- Leader: Nugzar Logua
- Founded: 19 January 2012

= Apsadgyl =

Apsadgyl (Аԥсадгьыл) is a socio-political organisation in Abkhazia and a faction in the People's Assembly.

==Foundation==

Apsadgyl held its founding congress as a public union on 19 January 2012, led by lawyer Tamaz Ketsba.

On 30 July 2015, Apsadgyl was registered as a socio-political organisation. on 7 August, members of the People's Assembly Georgi Agrba, Fazlibei Avidzba, Guram Barganjia, Anzor Kokoskeria and Akhra Pachulia had established the faction Apsadgyl, led by Agrba.
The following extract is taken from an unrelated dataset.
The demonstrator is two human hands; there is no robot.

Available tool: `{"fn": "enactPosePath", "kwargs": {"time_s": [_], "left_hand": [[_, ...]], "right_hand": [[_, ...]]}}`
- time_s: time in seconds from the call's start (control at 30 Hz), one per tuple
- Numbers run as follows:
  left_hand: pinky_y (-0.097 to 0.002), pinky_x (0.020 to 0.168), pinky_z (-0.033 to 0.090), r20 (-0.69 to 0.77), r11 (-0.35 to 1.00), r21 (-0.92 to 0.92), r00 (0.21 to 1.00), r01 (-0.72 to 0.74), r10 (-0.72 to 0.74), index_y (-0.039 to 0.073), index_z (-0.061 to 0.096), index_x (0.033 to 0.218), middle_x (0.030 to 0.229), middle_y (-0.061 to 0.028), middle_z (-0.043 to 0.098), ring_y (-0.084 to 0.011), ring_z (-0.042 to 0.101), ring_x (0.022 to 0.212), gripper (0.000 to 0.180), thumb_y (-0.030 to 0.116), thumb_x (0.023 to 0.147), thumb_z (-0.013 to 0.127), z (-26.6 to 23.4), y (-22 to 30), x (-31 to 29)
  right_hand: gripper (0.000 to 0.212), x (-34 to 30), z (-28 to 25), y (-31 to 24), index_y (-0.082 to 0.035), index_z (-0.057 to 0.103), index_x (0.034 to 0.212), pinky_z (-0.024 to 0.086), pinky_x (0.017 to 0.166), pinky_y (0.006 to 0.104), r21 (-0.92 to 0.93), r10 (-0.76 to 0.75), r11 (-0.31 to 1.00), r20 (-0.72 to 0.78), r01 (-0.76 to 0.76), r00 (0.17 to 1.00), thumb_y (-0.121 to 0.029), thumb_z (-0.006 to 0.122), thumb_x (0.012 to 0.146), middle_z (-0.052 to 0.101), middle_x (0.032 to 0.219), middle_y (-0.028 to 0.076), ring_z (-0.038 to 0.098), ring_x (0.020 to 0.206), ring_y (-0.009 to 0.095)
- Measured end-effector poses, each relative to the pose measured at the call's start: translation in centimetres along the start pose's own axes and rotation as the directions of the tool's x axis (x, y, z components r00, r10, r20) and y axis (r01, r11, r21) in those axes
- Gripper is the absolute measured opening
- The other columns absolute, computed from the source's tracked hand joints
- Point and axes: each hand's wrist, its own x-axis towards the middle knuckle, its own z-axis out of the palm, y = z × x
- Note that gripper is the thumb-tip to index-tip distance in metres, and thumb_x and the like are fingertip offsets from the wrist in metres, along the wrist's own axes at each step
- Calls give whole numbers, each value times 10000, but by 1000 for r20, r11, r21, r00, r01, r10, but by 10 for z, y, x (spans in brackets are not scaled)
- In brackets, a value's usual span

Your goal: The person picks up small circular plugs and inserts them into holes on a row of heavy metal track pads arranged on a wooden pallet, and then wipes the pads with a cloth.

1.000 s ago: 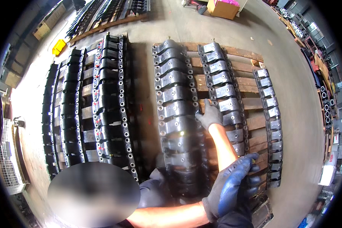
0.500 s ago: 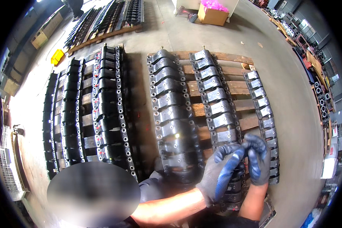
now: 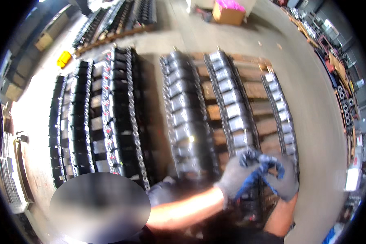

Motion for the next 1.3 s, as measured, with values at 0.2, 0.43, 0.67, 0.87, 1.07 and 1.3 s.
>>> {"fn": "enactPosePath", "kwargs": {"time_s": [0.2, 0.43, 0.67, 0.87, 1.07, 1.3], "left_hand": [[-267, 796, 560, -90, 979, 190, 991, -80, 98, -6, 648, 1198, 1002, -44, 714, -94, 652, 893, 308, 65, 918, 755, -4, 6, -3], [-237, 623, 525, -84, 851, -525, 996, -36, -10, 6, 586, 1226, 910, -22, 629, -93, 612, 737, 309, 216, 1016, 671, 2, 11, -6], [-209, 565, 500, -37, 808, -585, 993, 67, -109, 44, 653, 1090, 836, -12, 646, -76, 592, 653, 135, 158, 1018, 657, 1, 16, -8], [-212, 613, 503, -119, 967, -248, 992, -61, 32, -3, 679, 993, 878, -23, 691, -51, 607, 732, 97, 61, 947, 736, -2, 9, -4], [-203, 573, 466, -89, 996, 51, 993, -68, 73, 23, 699, 902, 764, 20, 666, -25, 564, 666, 93, 51, 904, 788, -1, 17, -10], [-223, 673, 513, -145, 930, 270, 944, -250, 296, -16, 695, 1019, 867, -19, 717, -37, 593, 752, 149, 20, 891, 762, -1, 13, -9]], "right_hand": [[440, 13, 12, -21, 12, 689, 1104, 529, 882, 348, -106, -98, 989, 11, 98, 995, -26, 765, 672, 690, 1073, 141, 670, 1004, 242], [347, 11, 16, 0, 12, 676, 1146, 532, 866, 296, 176, 5, 984, -233, 38, 972, 70, 709, 805, 691, 1043, 83, 645, 982, 159], [306, 6, 25, 10, 24, 650, 1158, 542, 845, 268, 413, 149, 910, -244, -36, 958, 81, 699, 861, 660, 1069, 57, 624, 957, 106], [418, 4, 13, 14, 3, 633, 1159, 499, 955, 319, 210, -19, 978, 35, 12, 999, 63, 749, 762, 637, 1109, 69, 605, 1038, 146], [539, -5, 8, 15, -1, 616, 1221, 484, 991, 331, 312, 126, 943, -17, -115, 992, 52, 776, 710, 625, 1165, 64, 598, 1105, 151], [573, 12, 34, -8, -3, 587, 1319, 508, 973, 323, -124, -74, 991, -252, 43, 965, 84, 699, 763, 644, 1157, 72, 625, 1098, 157]]}}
On 16 August 2015, Apsadgyl held a meeting in which it presented itself and elected former Presidential nominee and Vice Premier Beslan Eshba as its Chairman.

On 18 March 2016, Apsadgyl declared with respect to the upcoming referendum to hold an early presidential election that, while it was not one of the initiators, it acknowledged the constitutional right to organise such a referendum and called upon both proponents and opponents to adhere to the law and behave respectfully.

On 6 October, due to the appointment of Beslan Eshba as Vice Premier, Apsadgyl's executive committee elected former Culture Minister Nugzar Logua as its new Chairman.